I knew it, because even lying there in the small, crowded cube of my room, I also cried because I wanted him.
I had scrubbed away every trace of his scent, but I still felt his presence inside my blood and bones.

I’d dared to hope that I could just pick up my life where I’d left off.
But I would always be at his mercy.

Why couldn’t I just
accept death? Why did I have to throw the dice one last time?

The sobs turned dry when all my tears were spent, my throat rasping with grief.
As my hiccupping grew softer, the shrouded silence of the empty apartments pressed down around me until I thought I would smother under its weight.

And I slept.

 

Chapter Ten

I
reached for my phone reflexively as I woke, holding it in front of my nose as I dragged my eyes open and willed them to focus. It was nearly noon—
Thursday, Dec 25,
it read.

I’d slept in until Christmas.

I let out a puff of air, setting the phone back in its spot and grabbing the graduation photo that sat beside it, with my Gramma hugging my shoulders as I held up my high school diploma in victory. I’d never expected to see it again when I left last Friday. I’d never expected to see anything again.


Hi, Gramma,” I said, stroking the image of my Gramma’s eternally proud, smiling face with one finger. “Merry Christmas. I miss you.”

She had been
a wise, kind, practical woman—a happy one despite the car accident that had robbed her of her husband, her only child, and her son-in-law all in one blow. I had been saved from my dying mother’s body, so Gramma had been the only family I had ever known, though my childhood was haunted by the wedding pictures of the smiling young couple and the snapshots of the grizzled man that hung throughout the house.

She had just turned sixty-three the day I was born and her life was turned upside down.
I remembered my birthdays with a peculiar kind of clarity, each one haunted by the memory of her fearless smile and, in unguarded moments, eyes that grew bright with unshed tears.

I
returned the photo and rolled out of bed with a groan, bracing myself for the difficulty of standing and facing another day.

Except it wasn’t hard anymore.
My muscles didn’t protest every movement, and now that I was awake, I realized that the bone-deep exhaustion that had shadowed me for so long was gone. I pulled a bra on under my shirt and dragged on my favorite pair of yoga pants, throwing my hair into a ponytail.

I felt so…
normal. I’d never expected to feel normal again. Normal, except for the fact that there was a teardrop, as small as my pinkie fingernail and as red as blood, on the inside of my right wrist. Except for the fact that I had to keep the blinds cracked so the light wouldn’t blind me.
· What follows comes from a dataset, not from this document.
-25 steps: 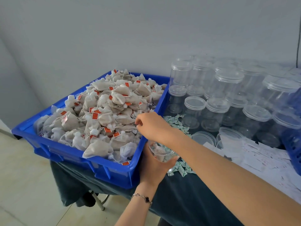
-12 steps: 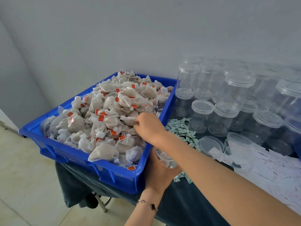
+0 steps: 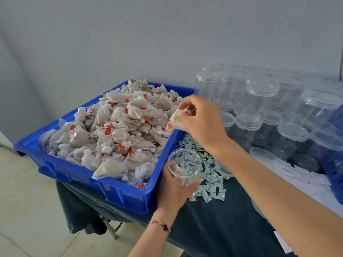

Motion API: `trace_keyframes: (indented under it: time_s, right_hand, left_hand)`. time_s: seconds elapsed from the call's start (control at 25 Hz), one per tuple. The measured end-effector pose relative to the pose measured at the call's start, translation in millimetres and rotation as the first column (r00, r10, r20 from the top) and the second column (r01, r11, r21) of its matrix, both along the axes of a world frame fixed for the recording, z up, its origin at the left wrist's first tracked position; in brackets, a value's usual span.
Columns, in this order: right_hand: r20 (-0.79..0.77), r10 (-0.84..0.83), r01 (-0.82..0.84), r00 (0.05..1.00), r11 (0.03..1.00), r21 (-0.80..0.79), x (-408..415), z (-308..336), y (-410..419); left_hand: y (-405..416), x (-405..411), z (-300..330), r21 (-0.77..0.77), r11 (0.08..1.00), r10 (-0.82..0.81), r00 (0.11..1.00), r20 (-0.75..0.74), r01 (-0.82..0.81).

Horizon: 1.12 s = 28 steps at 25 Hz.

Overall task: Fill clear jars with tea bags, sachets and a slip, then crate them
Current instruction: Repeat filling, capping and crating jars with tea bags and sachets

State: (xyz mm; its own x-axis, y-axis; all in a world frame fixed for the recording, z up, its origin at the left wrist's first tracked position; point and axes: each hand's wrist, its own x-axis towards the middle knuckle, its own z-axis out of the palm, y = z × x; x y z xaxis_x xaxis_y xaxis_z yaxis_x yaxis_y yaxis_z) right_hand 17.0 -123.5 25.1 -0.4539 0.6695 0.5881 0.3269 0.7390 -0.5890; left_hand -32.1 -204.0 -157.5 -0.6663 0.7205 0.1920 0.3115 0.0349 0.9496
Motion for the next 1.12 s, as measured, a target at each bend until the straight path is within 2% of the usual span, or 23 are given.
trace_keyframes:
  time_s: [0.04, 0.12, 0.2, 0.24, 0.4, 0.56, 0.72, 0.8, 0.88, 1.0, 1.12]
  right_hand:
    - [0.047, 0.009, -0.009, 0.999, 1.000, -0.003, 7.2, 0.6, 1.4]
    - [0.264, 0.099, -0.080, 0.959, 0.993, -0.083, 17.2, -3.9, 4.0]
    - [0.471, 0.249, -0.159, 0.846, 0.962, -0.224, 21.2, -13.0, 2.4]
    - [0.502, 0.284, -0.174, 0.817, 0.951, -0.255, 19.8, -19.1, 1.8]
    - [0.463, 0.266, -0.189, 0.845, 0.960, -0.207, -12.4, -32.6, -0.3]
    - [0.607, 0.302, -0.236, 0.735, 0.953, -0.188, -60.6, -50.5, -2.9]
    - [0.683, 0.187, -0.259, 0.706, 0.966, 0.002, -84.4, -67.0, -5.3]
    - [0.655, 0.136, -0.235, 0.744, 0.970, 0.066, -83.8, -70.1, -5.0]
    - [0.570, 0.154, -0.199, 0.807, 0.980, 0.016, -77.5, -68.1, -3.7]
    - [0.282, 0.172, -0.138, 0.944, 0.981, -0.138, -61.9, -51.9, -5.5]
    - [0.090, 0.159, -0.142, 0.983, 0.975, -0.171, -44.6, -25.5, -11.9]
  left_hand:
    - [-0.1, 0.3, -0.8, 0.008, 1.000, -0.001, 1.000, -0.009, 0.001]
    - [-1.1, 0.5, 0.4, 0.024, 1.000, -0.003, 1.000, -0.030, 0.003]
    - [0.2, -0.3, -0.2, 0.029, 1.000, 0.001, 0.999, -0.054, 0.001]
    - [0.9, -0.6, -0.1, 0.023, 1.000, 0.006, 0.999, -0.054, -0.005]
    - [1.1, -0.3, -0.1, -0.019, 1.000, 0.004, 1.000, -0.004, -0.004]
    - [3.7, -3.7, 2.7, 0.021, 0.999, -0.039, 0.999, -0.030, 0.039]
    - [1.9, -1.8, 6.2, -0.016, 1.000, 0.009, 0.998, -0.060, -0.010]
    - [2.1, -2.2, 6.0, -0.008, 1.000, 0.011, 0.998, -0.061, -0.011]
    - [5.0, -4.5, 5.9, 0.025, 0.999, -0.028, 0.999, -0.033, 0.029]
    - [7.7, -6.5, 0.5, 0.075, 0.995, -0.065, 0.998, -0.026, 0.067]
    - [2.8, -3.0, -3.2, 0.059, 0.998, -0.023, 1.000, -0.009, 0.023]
I pushed those things out of my mind.
They belonged to another world. One I wasn’t going to go back to. I refused to even think about the possibility.

Not on Christmas.

I grabbed the earbuds for my phone, pulled up the queue of my favorite music, and set it to blast as I rummaged above the refrigerator for a box of cereal. If ever I was ready for some comfort food, it was now. Shamelessly, I grabbed the Lucky Charms that I’d stashed, half-hidden, in the back. Lisette teased me mercilessly about my little kid cereal, but Lisette wasn’t there.
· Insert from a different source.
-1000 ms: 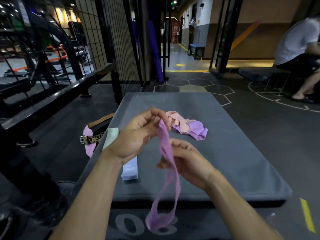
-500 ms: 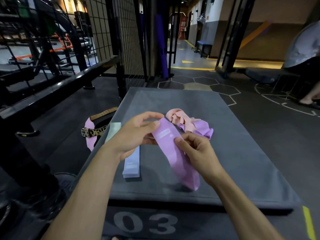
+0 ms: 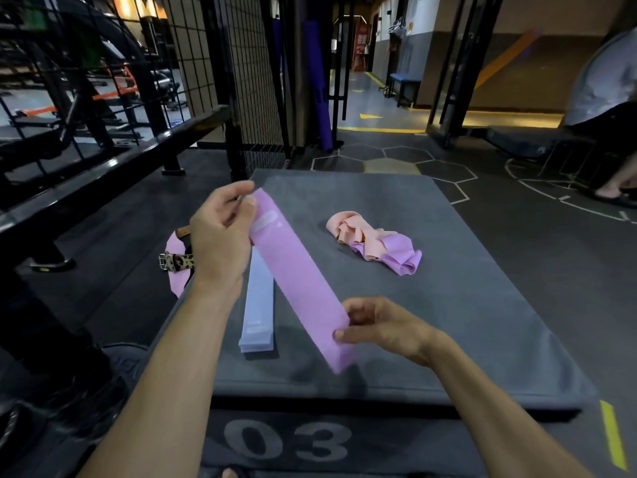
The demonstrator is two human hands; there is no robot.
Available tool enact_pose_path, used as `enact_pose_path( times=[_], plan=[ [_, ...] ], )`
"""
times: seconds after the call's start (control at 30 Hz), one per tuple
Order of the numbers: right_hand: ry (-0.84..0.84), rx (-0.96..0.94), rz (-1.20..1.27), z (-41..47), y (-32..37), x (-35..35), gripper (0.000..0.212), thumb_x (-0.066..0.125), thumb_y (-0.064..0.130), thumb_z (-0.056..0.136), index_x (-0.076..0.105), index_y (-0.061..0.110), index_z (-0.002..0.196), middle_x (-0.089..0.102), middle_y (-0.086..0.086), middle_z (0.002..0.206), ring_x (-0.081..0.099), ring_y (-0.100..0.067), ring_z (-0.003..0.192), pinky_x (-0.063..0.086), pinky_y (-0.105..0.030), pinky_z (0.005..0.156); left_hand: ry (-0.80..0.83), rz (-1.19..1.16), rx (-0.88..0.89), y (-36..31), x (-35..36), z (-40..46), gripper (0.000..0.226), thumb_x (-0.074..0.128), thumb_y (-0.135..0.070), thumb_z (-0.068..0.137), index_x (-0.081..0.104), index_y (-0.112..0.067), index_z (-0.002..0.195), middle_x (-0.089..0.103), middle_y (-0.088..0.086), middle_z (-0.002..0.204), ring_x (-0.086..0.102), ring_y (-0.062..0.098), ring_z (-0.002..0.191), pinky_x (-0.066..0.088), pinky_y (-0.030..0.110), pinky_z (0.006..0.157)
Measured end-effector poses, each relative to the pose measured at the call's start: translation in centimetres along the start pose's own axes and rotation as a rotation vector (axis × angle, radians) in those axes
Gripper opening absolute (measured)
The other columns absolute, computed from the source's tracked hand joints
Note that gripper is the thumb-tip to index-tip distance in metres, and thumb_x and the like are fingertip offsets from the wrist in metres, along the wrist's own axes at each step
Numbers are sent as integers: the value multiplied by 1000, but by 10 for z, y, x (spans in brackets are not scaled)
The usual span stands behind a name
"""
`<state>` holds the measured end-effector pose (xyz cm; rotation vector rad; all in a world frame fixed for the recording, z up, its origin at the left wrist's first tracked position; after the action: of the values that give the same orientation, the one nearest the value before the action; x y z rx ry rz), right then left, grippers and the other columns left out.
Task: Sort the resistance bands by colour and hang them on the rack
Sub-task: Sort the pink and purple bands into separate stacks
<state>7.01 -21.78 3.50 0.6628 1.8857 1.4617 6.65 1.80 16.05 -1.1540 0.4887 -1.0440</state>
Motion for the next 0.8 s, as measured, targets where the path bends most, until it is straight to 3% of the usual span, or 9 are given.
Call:
enact_pose_path(
  times=[0.1, 0.17, 0.3, 0.4, 0.6, 0.8],
  plan=[
    [-96, 46, 63, -5, -9, -24, 28, 78, 19, 84, 69, 0, 102, 70, -8, 95, 63, -18, 88, 50, -31, 83, -98, 11, -43, 10, -25, 8, 20, 60, -10, 99, 72, -18, 113, 76, 0, 103, 67, 13, 88, 54, 35, 72],
    [-183, 76, 116, -8, -13, -40, 24, 76, 17, 88, 70, -1, 104, 69, -8, 91, 63, -19, 83, 55, -30, 77, -125, 31, -87, 17, -36, 10, 21, 58, -9, 99, 72, -17, 114, 75, 2, 104, 67, 14, 86, 55, 32, 67],
    [-383, 104, 235, -15, -19, -65, 14, 69, 17, 94, 72, 6, 102, 67, -5, 79, 62, -17, 65, 59, -39, 74, -73, 103, -172, 35, -47, 9, 22, 56, -3, 99, 70, -16, 110, 73, 9, 110, 68, 18, 86, 57, 27, 61],
    [-498, 98, 254, -19, -20, -77, 20, 64, 22, 98, 72, 4, 98, 61, -5, 70, 56, -13, 53, 56, -30, 57, -2, 184, -230, 51, -52, 5, 22, 56, -2, 100, 70, -15, 110, 72, 11, 112, 68, 22, 90, 58, 23, 59],
    [-562, 82, 234, -22, -23, -86, 24, 67, 26, 96, 72, 2, 98, 63, -6, 67, 58, -13, 52, 52, -24, 50, 34, 212, -282, 68, -62, 2, 19, 57, -4, 101, 69, -10, 114, 73, 12, 113, 70, 30, 102, 60, 33, 68],
    [-599, 85, 162, -32, -29, -104, 21, 73, 22, 91, 74, 3, 99, 67, -10, 69, 60, -16, 50, 51, -25, 46, 97, 238, -334, 71, -55, -4, 17, 58, -4, 100, 68, -6, 113, 75, 7, 102, 70, 22, 81, 59, 25, 58]
  ],
)
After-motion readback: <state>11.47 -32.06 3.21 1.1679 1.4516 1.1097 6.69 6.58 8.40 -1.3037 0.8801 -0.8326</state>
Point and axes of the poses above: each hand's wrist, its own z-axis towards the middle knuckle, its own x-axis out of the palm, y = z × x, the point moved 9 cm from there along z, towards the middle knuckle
I hadn’t eaten in more than twelve hours.
I didn’t even bother with a cereal bowl. Instead, I got the mixing bowl that Lisette bought to make cookies and I filled it with a third of the box, drowning it in milk.

Bowl
in hand, I sprawled on the couch—not the utilitarian couch that came with the apartment but the puffy one with the big, pastel 1990s lilies on it that I’d taken from my Gramma’s house when I cleaned it out after she’d died. It still had a slightly discolored spot at one end where her miniature poodle Popcorn had loved to sit while she watched TV when I was little.

I was home.
I could hardly believe that I was home.

My phone rang,
interrupting Christina Perri’s warbles.

It was Lisette.
Her name on the display was yet another reminder of everything I’d come back to.

Everything that I might still lose.

No.
I punched the screen to answer the phone.

“Hi, Lisette.”

“Hey, Cora, I didn’t hear from you again yesterday,” Lisette said.
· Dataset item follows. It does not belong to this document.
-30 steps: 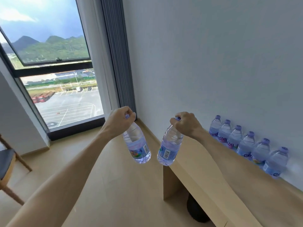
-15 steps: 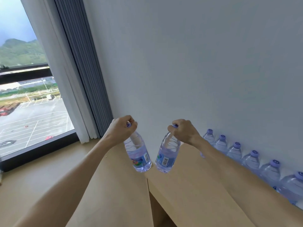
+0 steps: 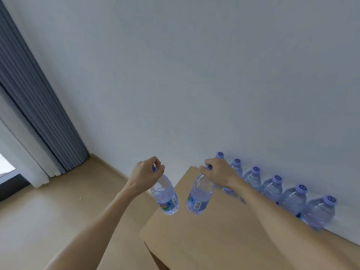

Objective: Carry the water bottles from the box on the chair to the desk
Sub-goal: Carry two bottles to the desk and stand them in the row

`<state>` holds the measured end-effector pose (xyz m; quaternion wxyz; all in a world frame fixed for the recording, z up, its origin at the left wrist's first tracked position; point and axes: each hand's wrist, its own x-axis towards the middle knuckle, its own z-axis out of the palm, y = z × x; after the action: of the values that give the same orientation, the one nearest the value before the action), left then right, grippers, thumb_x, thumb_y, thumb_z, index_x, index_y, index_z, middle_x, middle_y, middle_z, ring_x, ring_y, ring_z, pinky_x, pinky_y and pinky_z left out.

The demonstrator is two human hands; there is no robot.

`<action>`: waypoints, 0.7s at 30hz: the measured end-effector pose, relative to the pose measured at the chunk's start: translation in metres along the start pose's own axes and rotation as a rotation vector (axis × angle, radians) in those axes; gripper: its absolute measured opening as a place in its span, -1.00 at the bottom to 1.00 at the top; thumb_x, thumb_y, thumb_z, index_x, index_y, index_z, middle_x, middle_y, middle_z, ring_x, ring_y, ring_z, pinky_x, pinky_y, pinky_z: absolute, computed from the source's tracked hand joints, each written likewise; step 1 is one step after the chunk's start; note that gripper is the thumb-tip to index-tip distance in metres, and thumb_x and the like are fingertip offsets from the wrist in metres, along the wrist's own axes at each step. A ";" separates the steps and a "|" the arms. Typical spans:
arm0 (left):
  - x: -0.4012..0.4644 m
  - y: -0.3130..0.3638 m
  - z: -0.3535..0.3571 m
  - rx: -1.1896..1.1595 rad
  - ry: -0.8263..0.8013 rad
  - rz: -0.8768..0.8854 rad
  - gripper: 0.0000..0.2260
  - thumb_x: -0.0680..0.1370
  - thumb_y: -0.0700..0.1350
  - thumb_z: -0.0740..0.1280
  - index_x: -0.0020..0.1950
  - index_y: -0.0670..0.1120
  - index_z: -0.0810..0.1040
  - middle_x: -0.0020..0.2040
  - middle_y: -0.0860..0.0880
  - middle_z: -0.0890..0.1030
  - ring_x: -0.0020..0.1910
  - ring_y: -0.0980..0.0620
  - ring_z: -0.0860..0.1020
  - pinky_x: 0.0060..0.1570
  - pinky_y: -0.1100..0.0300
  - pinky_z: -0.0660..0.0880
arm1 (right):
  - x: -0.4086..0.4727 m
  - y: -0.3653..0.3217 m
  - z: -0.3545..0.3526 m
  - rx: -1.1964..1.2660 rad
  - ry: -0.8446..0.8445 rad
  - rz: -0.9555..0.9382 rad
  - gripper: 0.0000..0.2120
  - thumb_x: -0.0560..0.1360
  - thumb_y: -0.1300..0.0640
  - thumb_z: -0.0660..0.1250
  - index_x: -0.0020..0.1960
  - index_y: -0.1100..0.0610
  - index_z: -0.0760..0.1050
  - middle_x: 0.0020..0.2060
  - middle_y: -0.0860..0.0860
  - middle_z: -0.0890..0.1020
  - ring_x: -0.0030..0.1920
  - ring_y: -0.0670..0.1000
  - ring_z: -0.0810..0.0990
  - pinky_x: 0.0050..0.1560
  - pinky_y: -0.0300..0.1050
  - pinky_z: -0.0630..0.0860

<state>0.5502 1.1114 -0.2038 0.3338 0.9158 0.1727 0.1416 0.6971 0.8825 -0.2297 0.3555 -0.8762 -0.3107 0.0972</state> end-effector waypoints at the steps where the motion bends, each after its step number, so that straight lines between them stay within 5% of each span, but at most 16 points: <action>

Sorry,” I said, relaxing at the sound of her voice. “It seems that my nap ended up turning into more of a marathon sleep.”


As long as you’re getting better,” she said.


Oh, I am,” I assured her. “Dr. Robeson’s going to be in the office tomorrow, and I’ll see her and get an order for a blood draw.”


Good,” she said. “Well, I just wanted to call to tell you Merry Christmas.”


Yeah, I’ve probably gotten text messages from like 50 people,” I said. “Those didn’t wake me up, though, apparently.”

“So, did you unwrap my present yet?” Lisette demanded.

Most of our friends had exchanged small gifts before the break, but Lisette insisted that I save hers so that I had something to unwrap on Christmas
day itself. The tiny gift bag was still sitting on the counter where she had left it.

“Not yet,” I said, levering myself up and retrieving the bag.

“You haven’t peeked, have you?”


Of course not,” I retorted. “I’m not you.”


Ha ha, very funny. Open it up!”

I reached in, past the tissue paper, and pulled out a tiny stuffed rabbit with a heart-shaped label on its ear.

It was so mundane, so delightful and unexpected, that I burst out laughing.


Nibbler!” I said. “You found me a Nibbler.”


Cheaper than new, too,” she said.


I can’t believe you remembered that stupid story.”

Nibbler had been my first and favorite Beanie Baby when I was a kid, and it had been stolen by another little girl in the neighborhood.
I had mourned that stupid rabbit for years, and I had told Lisette about it several months ago when we were talking about our favorite childhood toys.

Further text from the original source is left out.